В ее гранате вспыхнула и пропала изумрудная искра, несомненно, игра света... Я сказал:
- Весной тысяча восемьсот двадцатого года крестьянин с острова Милое по имени Юргос копнул землю лопатой и натолкнулся на изумительную скульптуру. Потому и названа она Милосской. Но Венера была без рук.
- Нет, - возразила она односложно, и я постарался скрыть удивление.
- Да, говорят, что французский мореплаватель Жюль Себастьян Сезар Дюмон-Дюрвиль описал ее в своем дневнике совсем другой. В левой руке она держала яблоко, а правой придерживала ниспадавшее одеяние.
В гранате ее - белый огонь. Вспыхнул и погас... Я внимательно рассматривал ее кольцо. Давно уже гранат перестал быть редкостью, из него делают электронные приборы, совсем несложные. Пластинки граната с какими-то примесями могут задерживать ультразвуковые колебания, служить элементами памяти. Это, если угодно, подобие объяснения его свойств, связанных с будущим, с предсказаниями всякого рода. Если, конечно, молчаливо предполагать, что будущее уже содержится в прошлом... но парадокс этот более чем сомнителен. Ее гранат тоже был синтетическим, и я подумал, что во времена Куприна никто об этом и не догадался бы.
- Да. Ее видел Дюмон-Дюрвиль, - сказала она с расстановкой, и я опять скрыл изумление, вызванное и словами ее и тоном, не терпящим возражения. И еще она добавила: - А почему вы спрашиваете меня об этом?

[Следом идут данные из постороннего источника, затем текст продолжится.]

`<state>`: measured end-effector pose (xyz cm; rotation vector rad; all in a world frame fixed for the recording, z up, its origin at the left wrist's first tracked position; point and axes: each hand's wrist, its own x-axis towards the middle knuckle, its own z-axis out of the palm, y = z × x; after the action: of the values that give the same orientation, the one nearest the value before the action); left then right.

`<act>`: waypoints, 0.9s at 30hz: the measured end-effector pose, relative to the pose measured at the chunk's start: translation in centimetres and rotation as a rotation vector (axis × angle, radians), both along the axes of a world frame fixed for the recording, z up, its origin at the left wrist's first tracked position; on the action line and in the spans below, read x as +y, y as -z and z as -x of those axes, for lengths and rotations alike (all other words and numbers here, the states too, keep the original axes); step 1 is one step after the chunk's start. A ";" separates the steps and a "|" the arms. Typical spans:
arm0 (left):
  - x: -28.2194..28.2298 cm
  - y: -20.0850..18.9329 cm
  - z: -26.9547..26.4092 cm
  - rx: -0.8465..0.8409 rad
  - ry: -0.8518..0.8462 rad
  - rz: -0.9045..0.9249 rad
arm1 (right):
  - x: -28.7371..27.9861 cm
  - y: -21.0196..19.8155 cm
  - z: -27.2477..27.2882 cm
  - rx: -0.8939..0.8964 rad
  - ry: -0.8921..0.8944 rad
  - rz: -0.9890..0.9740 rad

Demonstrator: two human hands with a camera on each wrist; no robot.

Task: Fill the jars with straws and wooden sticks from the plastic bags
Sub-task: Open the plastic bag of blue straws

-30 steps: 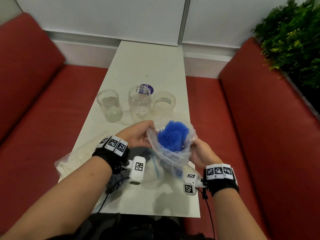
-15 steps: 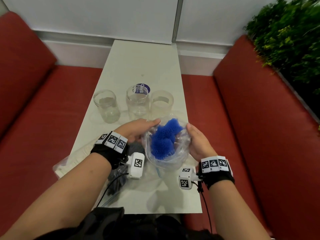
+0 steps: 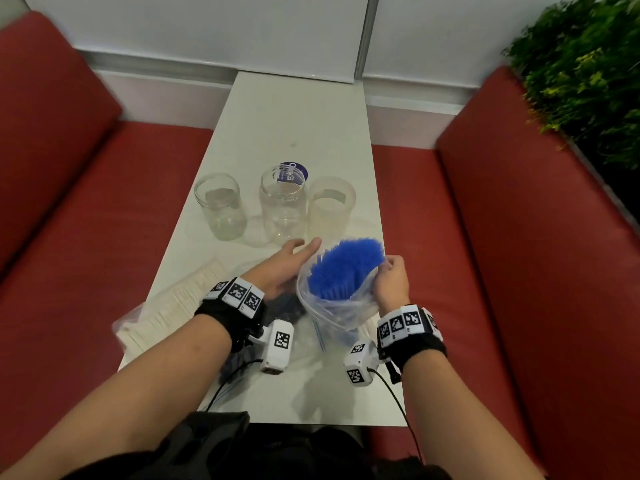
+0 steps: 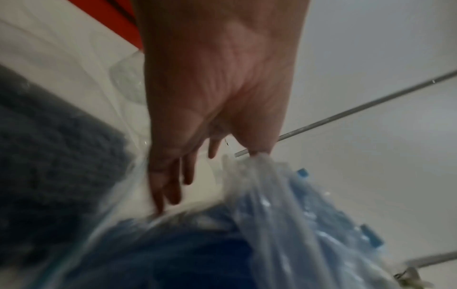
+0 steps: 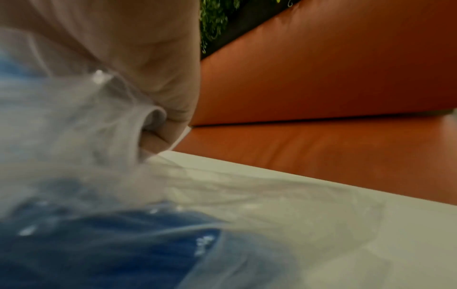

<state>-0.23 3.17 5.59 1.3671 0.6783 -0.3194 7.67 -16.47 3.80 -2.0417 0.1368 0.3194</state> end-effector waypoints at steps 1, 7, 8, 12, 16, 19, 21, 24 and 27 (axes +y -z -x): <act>0.0 0.1 0.5 0.105 0.128 0.029 | -0.1 0.5 0.4 0.022 -0.008 0.019; -0.2 -0.4 1.0 0.083 0.179 0.266 | 0.5 1.7 1.7 -0.191 -0.128 -0.041; -0.3 0.2 1.2 0.058 0.089 0.189 | 0.8 2.6 2.0 -0.171 -0.190 -0.001; -0.3 2.9 1.8 0.013 -0.178 0.065 | 0.5 4.5 2.6 0.014 -0.427 0.328; 0.0 3.2 2.3 -0.003 -0.280 0.103 | 0.8 3.4 2.1 -0.146 -0.381 0.228; 0.4 3.8 3.0 -0.042 -0.241 0.166 | 1.4 3.2 2.7 -0.206 -0.458 0.310; 1.1 4.3 3.7 -0.031 -0.299 0.183 | 1.5 3.0 2.9 -0.156 -0.532 0.374; 2.1 4.2 4.6 -0.107 -0.289 0.226 | 1.9 1.8 1.8 -0.213 -0.524 0.377; 2.1 3.7 4.6 -0.208 -0.264 0.321 | 2.9 0.9 0.7 -0.299 -0.599 0.340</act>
<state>-4.88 5.32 1.86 0.9758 0.5962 -0.0675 7.02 -13.58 2.89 -2.4104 -0.6561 0.3691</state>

- Да потому, - я сделал паузу... - потому только, что вы копия Венеры Милосской, какой ее видел Дюмон-Дюрвиль.
- Неправда.
Я молчал и смотрел на нее. И в эту минуту она не могла опустить глаза и глянуть на гранат. А там мерцал зеленый змеиный глаз.
- Правда, - сказал я, глядя ей в глаза. - А теперь скажите, пожалуйста, что это за работу вы нашли себе?
- Это временно, - бесцветный огонь встрепенулся в камне.
Тут подошли сразу несколько человек, накидали саквояжей и сумок. Незнакомка отдалилась от окошка, и все эти нелегкие вещи каким-то непостижимым образом оказались на движущейся ленте. Она оставалась в тени. Я уж было хотел снова подойти и продолжить разговор, но меня оттерли три отпускницы, за ними приблизились мужчины, и я понял, что пришел автобус из Адлера и нужно подождать часок-другой. Но когда наконец пятачок близ окошка опустел, ее уже не было. А был не располагающий к беседе тип в очках, которого я приметил в первый день.
Пора было к Жене. Все эти дни стояла изумительная погода, дышалось легко, я перепрыгивал через три ступеньки, не уставая. В воздухе - легкий пряный запах отмирающих листьев и последних цветов. В бассейне шевелили хвостами беззаботные рыбы; мальчишки кидали им хлебные крохи, иногда, впрочем, наживляя их на крючок, привязанный к мизинцу.
Да, я думал о незнакомке... Удивительно это. Откуда она знает о Дюмон-Дюрвиле? А кольцо с гранатом!..
Но поздним вечером, когда мы бродили с Женей по изогнутым, как серпантин, аллеям и под ноги попадались какие-то большие коричневые стручки, настроение переменилось. Что, собственно, тут загадочного? Гранат обыкновенный, даже синтетический, а светился он по странной ее прихоти, потому что положение ее руки во время разговора менялось. Что загадочного в ее платье, туфлях, односложных ответах? Да, красива, ну и что? Туфли... ну, положим, в Сухуми или Тбилиси можно достать и получше.